31|PYTHON – PDF Merger

BYU Student Author: @Jonathan_Weston
Reviewers: @Hyrum, @Parker_Sherwood
Estimated Time to Solve: 45 Minutes

We provide the solution to this challenge using:

  • Python

Need a program? Click here.

Overview
You are a tax accountant at a small office who prepares tax forms for individuals. Currently, you have three clients: Gertrude, Jason, and MacDonald. Gertrude is old and can’t see. Her children still live with her, and she has hired an in-house assistant to help her get around. Jason is a single guy who has started his own business. MacDonald works on a farm with his children, and they also rent out a barn for people to stable their horses.

You have already gathered the tax forms that each client will need, but your filing software needs all of the tax forms to be merged into one file for each client. Rather than paying for expensive PDF editing software or using free, but time-consuming websites, you have chosen to write a program in python that will merge them automatically.
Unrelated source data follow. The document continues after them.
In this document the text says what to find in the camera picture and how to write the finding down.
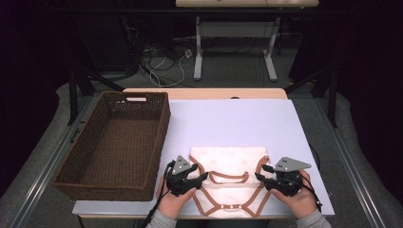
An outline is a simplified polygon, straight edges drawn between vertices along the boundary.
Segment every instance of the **gray carpet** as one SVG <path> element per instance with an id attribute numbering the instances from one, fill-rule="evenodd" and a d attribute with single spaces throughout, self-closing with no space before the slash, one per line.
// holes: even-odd
<path id="1" fill-rule="evenodd" d="M 283 39 L 283 50 L 280 56 L 274 54 L 273 61 L 278 74 L 278 82 L 269 82 L 265 72 L 264 62 L 259 52 L 264 45 L 255 46 L 247 53 L 217 53 L 231 52 L 237 50 L 240 45 L 245 44 L 244 39 L 214 40 L 204 53 L 202 79 L 199 82 L 193 80 L 193 58 L 183 59 L 182 66 L 186 73 L 183 86 L 192 87 L 287 87 L 290 80 L 287 78 L 291 64 L 297 52 L 300 39 L 287 37 Z M 159 72 L 159 75 L 178 80 L 182 77 L 178 65 L 166 71 Z M 153 87 L 149 78 L 140 71 L 132 77 L 117 81 L 123 87 Z M 97 94 L 110 88 L 100 83 L 93 83 Z M 312 99 L 309 95 L 311 85 L 306 85 L 289 95 L 295 104 L 297 114 L 302 123 L 304 132 L 310 145 L 316 150 L 320 163 L 320 173 L 326 188 L 332 193 L 330 196 L 336 215 L 328 218 L 333 227 L 372 227 L 368 215 L 357 197 L 356 189 L 353 188 L 351 180 L 346 172 L 340 158 L 340 145 L 335 140 L 335 130 L 329 127 L 323 112 L 324 99 Z M 32 151 L 29 160 L 22 168 L 18 177 L 14 180 L 7 193 L 0 199 L 0 226 L 10 227 L 18 211 L 24 205 L 26 195 L 37 177 L 42 173 L 49 157 L 54 153 L 55 148 L 61 140 L 64 132 L 68 130 L 67 122 L 69 117 L 68 88 L 63 85 L 59 88 L 60 104 L 54 120 L 49 125 L 41 141 Z M 372 167 L 365 160 L 359 145 L 357 144 L 354 124 L 349 112 L 349 103 L 342 96 L 337 97 L 336 121 L 338 128 L 336 133 L 340 135 L 344 146 L 352 157 L 355 167 L 359 171 L 360 178 L 366 183 L 369 194 L 374 199 L 382 220 L 383 226 L 379 227 L 403 227 L 403 208 L 395 198 L 383 187 L 380 179 Z M 66 145 L 65 152 L 71 144 Z M 31 207 L 26 216 L 26 227 L 80 227 L 78 219 L 71 214 L 73 202 L 65 195 L 47 185 L 40 198 Z M 83 219 L 86 227 L 132 227 L 133 220 L 130 219 Z M 272 220 L 269 227 L 296 227 L 292 219 Z"/>

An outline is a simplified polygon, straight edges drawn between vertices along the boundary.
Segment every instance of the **wire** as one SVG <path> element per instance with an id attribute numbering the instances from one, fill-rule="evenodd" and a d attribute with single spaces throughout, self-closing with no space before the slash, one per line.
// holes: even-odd
<path id="1" fill-rule="evenodd" d="M 160 80 L 161 80 L 161 78 L 163 78 L 163 79 L 166 79 L 166 80 L 168 80 L 168 81 L 171 81 L 171 82 L 176 83 L 176 81 L 174 81 L 174 80 L 172 80 L 172 79 L 169 79 L 169 78 L 166 78 L 166 77 L 164 77 L 164 76 L 161 76 L 161 75 L 160 75 L 159 77 L 160 77 Z M 183 83 L 179 83 L 179 85 L 186 86 L 186 87 L 194 87 L 194 86 L 186 85 L 186 84 L 183 84 Z"/>
<path id="2" fill-rule="evenodd" d="M 196 41 L 194 40 L 194 38 L 192 36 L 190 37 L 183 37 L 180 40 L 174 40 L 175 45 L 177 46 L 181 46 L 184 48 L 189 48 L 192 51 L 196 51 Z"/>
<path id="3" fill-rule="evenodd" d="M 150 212 L 147 215 L 147 218 L 145 219 L 142 228 L 145 228 L 148 223 L 150 223 L 152 216 L 155 214 L 155 211 L 157 210 L 158 206 L 160 205 L 161 200 L 163 199 L 163 197 L 168 194 L 170 192 L 170 190 L 166 191 L 165 193 L 163 193 L 163 188 L 165 187 L 165 183 L 166 183 L 166 175 L 168 173 L 168 169 L 169 167 L 172 168 L 172 166 L 175 164 L 175 161 L 170 162 L 166 168 L 165 171 L 163 172 L 163 183 L 161 185 L 161 191 L 160 191 L 160 195 L 157 198 L 157 202 L 155 203 L 154 207 L 150 210 Z"/>
<path id="4" fill-rule="evenodd" d="M 304 186 L 306 189 L 308 189 L 308 190 L 314 195 L 315 200 L 316 200 L 316 203 L 317 203 L 317 210 L 318 210 L 319 212 L 322 212 L 322 210 L 321 210 L 322 203 L 320 203 L 320 200 L 319 200 L 319 198 L 317 197 L 317 194 L 315 193 L 314 186 L 312 186 L 311 182 L 310 182 L 307 178 L 305 178 L 304 176 L 302 176 L 302 177 L 309 183 L 309 185 L 311 186 L 311 188 L 308 188 L 308 187 L 305 186 L 304 184 L 302 184 L 302 186 Z"/>
<path id="5" fill-rule="evenodd" d="M 139 66 L 145 71 L 145 73 L 146 73 L 147 75 L 150 74 L 150 70 L 149 70 L 147 67 L 145 67 L 144 64 L 141 64 L 141 65 L 139 65 Z M 155 78 L 155 77 L 156 77 L 156 76 L 152 74 L 151 80 L 155 80 L 156 82 L 160 81 L 160 84 L 162 84 L 162 85 L 167 85 L 167 83 L 166 83 L 164 80 L 162 80 L 162 79 L 157 79 L 157 78 Z"/>
<path id="6" fill-rule="evenodd" d="M 157 57 L 162 57 L 162 56 L 163 56 L 163 62 L 166 60 L 166 57 L 168 57 L 169 59 L 172 59 L 172 64 L 171 64 L 170 66 L 166 67 L 166 68 L 158 68 L 162 63 L 160 63 L 160 64 L 157 65 L 157 66 L 152 66 L 152 65 L 151 65 L 151 61 L 152 61 L 152 57 L 153 57 L 153 56 L 152 56 L 152 51 L 158 51 L 158 52 L 160 52 L 162 55 L 158 55 Z M 173 67 L 173 66 L 175 65 L 175 58 L 166 55 L 166 54 L 163 53 L 161 50 L 153 49 L 153 50 L 149 50 L 149 52 L 150 52 L 150 56 L 149 56 L 150 61 L 148 62 L 148 66 L 149 66 L 152 70 L 156 70 L 156 69 L 158 69 L 158 70 L 169 70 L 171 67 Z"/>
<path id="7" fill-rule="evenodd" d="M 250 40 L 253 40 L 253 44 L 251 47 L 249 47 L 249 49 L 244 50 L 244 51 L 240 51 L 242 48 L 246 48 L 246 44 L 248 44 L 250 42 Z M 204 50 L 207 50 L 209 53 L 225 53 L 225 54 L 233 54 L 233 53 L 247 53 L 249 51 L 251 51 L 253 48 L 255 48 L 256 46 L 256 41 L 257 38 L 256 37 L 250 37 L 249 39 L 247 39 L 243 44 L 241 44 L 239 47 L 237 47 L 235 50 L 232 51 L 215 51 L 215 50 L 208 50 L 208 48 L 204 48 Z"/>
<path id="8" fill-rule="evenodd" d="M 152 83 L 154 86 L 158 86 L 158 87 L 172 87 L 172 86 L 176 86 L 176 85 L 180 84 L 180 83 L 184 80 L 184 77 L 185 77 L 185 73 L 184 73 L 184 70 L 183 70 L 183 68 L 182 68 L 182 60 L 183 60 L 184 56 L 186 56 L 186 55 L 183 55 L 183 56 L 181 57 L 181 60 L 179 61 L 179 66 L 180 66 L 180 69 L 181 69 L 181 72 L 182 72 L 182 78 L 181 78 L 178 82 L 175 82 L 175 83 L 173 83 L 173 84 L 168 84 L 168 85 L 162 85 L 160 76 L 158 76 L 157 74 L 154 73 L 154 70 L 158 69 L 158 67 L 159 67 L 160 65 L 162 65 L 163 62 L 165 61 L 165 55 L 164 55 L 164 56 L 163 56 L 163 60 L 162 60 L 157 66 L 155 66 L 154 69 L 151 69 L 151 71 L 150 71 L 150 73 L 149 73 L 149 77 L 150 77 L 151 83 Z"/>
<path id="9" fill-rule="evenodd" d="M 85 225 L 83 224 L 83 220 L 81 219 L 81 217 L 77 216 L 77 218 L 78 218 L 78 222 L 80 223 L 80 227 L 81 228 L 86 228 Z"/>

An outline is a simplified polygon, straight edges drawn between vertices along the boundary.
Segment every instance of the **white fabric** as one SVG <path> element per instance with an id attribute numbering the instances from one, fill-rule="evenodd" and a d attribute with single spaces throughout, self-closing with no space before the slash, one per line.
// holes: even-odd
<path id="1" fill-rule="evenodd" d="M 265 147 L 193 147 L 190 160 L 199 164 L 199 170 L 189 179 L 209 172 L 201 191 L 194 196 L 201 214 L 219 219 L 259 215 L 269 192 L 256 179 L 255 172 L 271 177 L 261 170 L 261 165 L 269 162 Z"/>

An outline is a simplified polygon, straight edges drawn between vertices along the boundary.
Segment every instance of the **table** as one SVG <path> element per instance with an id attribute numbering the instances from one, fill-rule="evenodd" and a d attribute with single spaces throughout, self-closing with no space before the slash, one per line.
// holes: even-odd
<path id="1" fill-rule="evenodd" d="M 317 0 L 176 0 L 176 6 L 183 8 L 304 8 L 316 7 L 318 4 Z M 278 77 L 272 52 L 279 24 L 279 17 L 273 22 L 203 22 L 199 16 L 196 17 L 194 79 L 198 81 L 202 78 L 202 37 L 270 37 L 263 57 L 270 81 L 276 82 Z"/>
<path id="2" fill-rule="evenodd" d="M 125 91 L 168 92 L 171 119 L 159 176 L 179 154 L 186 157 L 192 146 L 265 146 L 272 163 L 284 156 L 310 163 L 313 167 L 307 171 L 323 203 L 322 214 L 335 214 L 297 113 L 283 89 L 129 88 Z M 155 202 L 156 199 L 151 202 L 77 200 L 72 213 L 81 218 L 143 219 Z M 285 204 L 270 197 L 260 217 L 283 219 L 292 218 L 293 214 Z M 180 218 L 206 219 L 193 200 L 183 207 Z"/>

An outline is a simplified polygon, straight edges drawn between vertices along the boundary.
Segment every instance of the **brown woven basket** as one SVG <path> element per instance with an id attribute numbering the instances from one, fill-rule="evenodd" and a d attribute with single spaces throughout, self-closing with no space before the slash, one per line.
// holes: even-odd
<path id="1" fill-rule="evenodd" d="M 152 200 L 169 118 L 167 93 L 104 92 L 52 185 L 72 200 Z"/>
DISCLAIMER: This is not instructions on how to prepare or file taxes. This is simply an example of how to use python to merge pdf files.

Instructions
You can write the code however you want, but it must have the following components:

  1. Ask the user with an input statement to enter in the file path for the Challenge PDF Merger folder.
  2. The program should merge the tax forms in each client’s folder and create a “Merged Tax Forms.pdf”. There should be a total of three created files. One for each client. The solution for this challenge uses the pypdf library to merge the tax forms. Look under Suggestions and Hints to see how to install that library and the other libraries used for this challenge.
  3. The program should place the newly created “Merged Tax Forms.pdf” into each client’s folder.
  4. If that file already exists in each folder, the program should not append the new file to the old or leave a duplicate.
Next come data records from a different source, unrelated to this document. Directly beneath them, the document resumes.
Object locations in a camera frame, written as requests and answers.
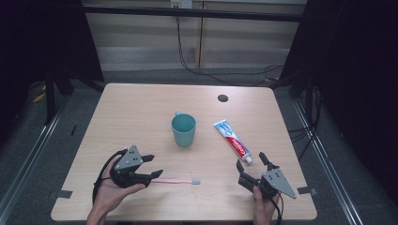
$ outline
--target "toothpaste cap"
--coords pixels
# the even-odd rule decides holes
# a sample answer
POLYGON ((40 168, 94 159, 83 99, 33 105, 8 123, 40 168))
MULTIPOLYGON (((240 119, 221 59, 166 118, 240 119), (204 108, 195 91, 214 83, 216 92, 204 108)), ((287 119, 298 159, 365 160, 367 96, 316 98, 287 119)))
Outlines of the toothpaste cap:
POLYGON ((253 160, 252 160, 251 157, 246 157, 246 161, 247 161, 248 163, 251 163, 253 160))

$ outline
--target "human hand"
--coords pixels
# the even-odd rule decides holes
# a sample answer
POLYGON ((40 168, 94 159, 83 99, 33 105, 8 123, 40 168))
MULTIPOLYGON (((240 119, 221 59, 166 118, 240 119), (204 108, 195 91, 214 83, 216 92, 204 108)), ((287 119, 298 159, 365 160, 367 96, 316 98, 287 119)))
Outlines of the human hand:
MULTIPOLYGON (((275 212, 275 206, 271 200, 263 199, 263 194, 259 187, 253 188, 253 197, 255 200, 253 223, 255 225, 269 225, 275 212)), ((272 200, 278 204, 279 195, 272 197, 272 200)))
POLYGON ((111 177, 110 171, 117 159, 118 157, 115 157, 111 160, 102 175, 102 179, 104 180, 102 180, 93 208, 87 217, 87 225, 105 224, 106 215, 116 209, 124 198, 146 188, 144 184, 122 188, 117 186, 112 179, 109 179, 111 177))

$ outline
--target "pink toothbrush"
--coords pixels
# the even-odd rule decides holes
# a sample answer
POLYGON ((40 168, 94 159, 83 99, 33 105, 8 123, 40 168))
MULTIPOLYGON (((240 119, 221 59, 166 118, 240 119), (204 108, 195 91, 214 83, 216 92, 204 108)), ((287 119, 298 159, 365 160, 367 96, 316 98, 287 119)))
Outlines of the pink toothbrush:
POLYGON ((199 179, 193 180, 178 180, 178 179, 165 179, 165 178, 156 178, 152 179, 153 183, 163 183, 163 184, 193 184, 193 185, 200 185, 199 179))

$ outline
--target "finger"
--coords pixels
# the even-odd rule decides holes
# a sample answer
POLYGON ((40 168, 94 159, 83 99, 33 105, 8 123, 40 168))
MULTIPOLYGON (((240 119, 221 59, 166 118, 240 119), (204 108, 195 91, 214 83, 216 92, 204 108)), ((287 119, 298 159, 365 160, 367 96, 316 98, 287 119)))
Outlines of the finger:
POLYGON ((133 193, 135 193, 139 190, 145 189, 145 188, 146 188, 146 186, 144 184, 136 184, 131 187, 125 188, 125 190, 126 190, 126 193, 129 195, 129 194, 133 194, 133 193))
POLYGON ((255 207, 258 210, 264 209, 263 194, 261 193, 261 190, 259 187, 253 188, 253 197, 255 200, 255 207))
POLYGON ((272 197, 272 200, 278 204, 279 199, 281 197, 281 192, 278 192, 279 194, 276 194, 274 197, 272 197))
POLYGON ((105 169, 105 172, 102 175, 102 178, 104 177, 109 177, 111 175, 111 169, 115 165, 116 161, 120 158, 120 156, 112 158, 112 160, 109 162, 108 166, 105 169))

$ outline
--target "table top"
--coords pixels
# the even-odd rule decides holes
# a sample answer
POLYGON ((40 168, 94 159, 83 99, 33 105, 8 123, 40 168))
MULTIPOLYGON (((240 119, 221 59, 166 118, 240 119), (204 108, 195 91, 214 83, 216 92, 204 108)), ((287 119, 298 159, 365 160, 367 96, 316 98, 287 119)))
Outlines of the table top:
POLYGON ((213 126, 223 119, 252 152, 253 162, 242 162, 246 173, 260 178, 266 171, 260 152, 281 167, 298 196, 293 200, 283 195, 283 219, 314 219, 311 195, 297 190, 307 185, 271 89, 132 83, 106 85, 62 187, 72 195, 57 199, 52 218, 86 220, 102 166, 116 151, 136 144, 141 155, 155 156, 138 173, 164 170, 161 178, 200 179, 201 184, 152 183, 128 196, 108 220, 253 220, 253 195, 237 183, 237 154, 213 126), (219 95, 228 96, 228 101, 219 101, 219 95), (188 148, 174 141, 171 120, 176 111, 196 119, 188 148))
More detailed steps and instructions can be found under Suggestions and Hints if you want more guidance on how to create this program.

Data Files

Suggestions and Hints

The pypdf library contains several modules and tools you can use to edit pdfs. In a cell, try running the following to install the library:

  • pip install pypdf
  • If you get an error, try running this instead:
  • pip install pypdf --user

I was able to create this program with the following functions and modules:

  • from pypdf import PdfMerger
  • from glob import glob
  • import shutil
  • import os

Here are more specific instructions for your code if you need them:

  1. Create a directory for the Challenge PDF Merger folder and a directory for wherever your python notebook operates. Include an os.makedirs statement in case you create filepaths that do not exist.
  2. Create a list of the client folders within the Challenge folder
  3. Loop through each client folder and create a directory
  4. Delete the Merged Tax Forms.pdf in case it already existed. This prevents the program from appending to the pre-existing file.
  5. Create a list of the tax forms within the client folder
  6. Append the pdf files using the PdfMerger module:
#Append the pdf files 
merger = PdfMerger() 
for pdf in pdfs: 
    merger. Append(pdf) 

  1. Name the file “Merged Tax Forms.pdf” and then close the file
  2. Move the file from your working directory back into the client’s folder.

Solution

I enjoyed working on this challenge! I had never used some of these packages before, but it was very interesting and useful. I can see myself using something like this to clean up my personal or work files. Thanks for helping me learn something new! Here’s a look at my solution, which is not as dynamic as the author’s but still accomplishes the challenge.

def combine_files():
    #import necessary packages
    import glob
    import shutil
    import os
    from pypdf import PdfMerger
    
    #Retrieve file path information
    directory = os.getcwd()+"\\"
    beginning_filepath = input("Please enter the filepath of the 'Challenge PDF Merger' folder:  ")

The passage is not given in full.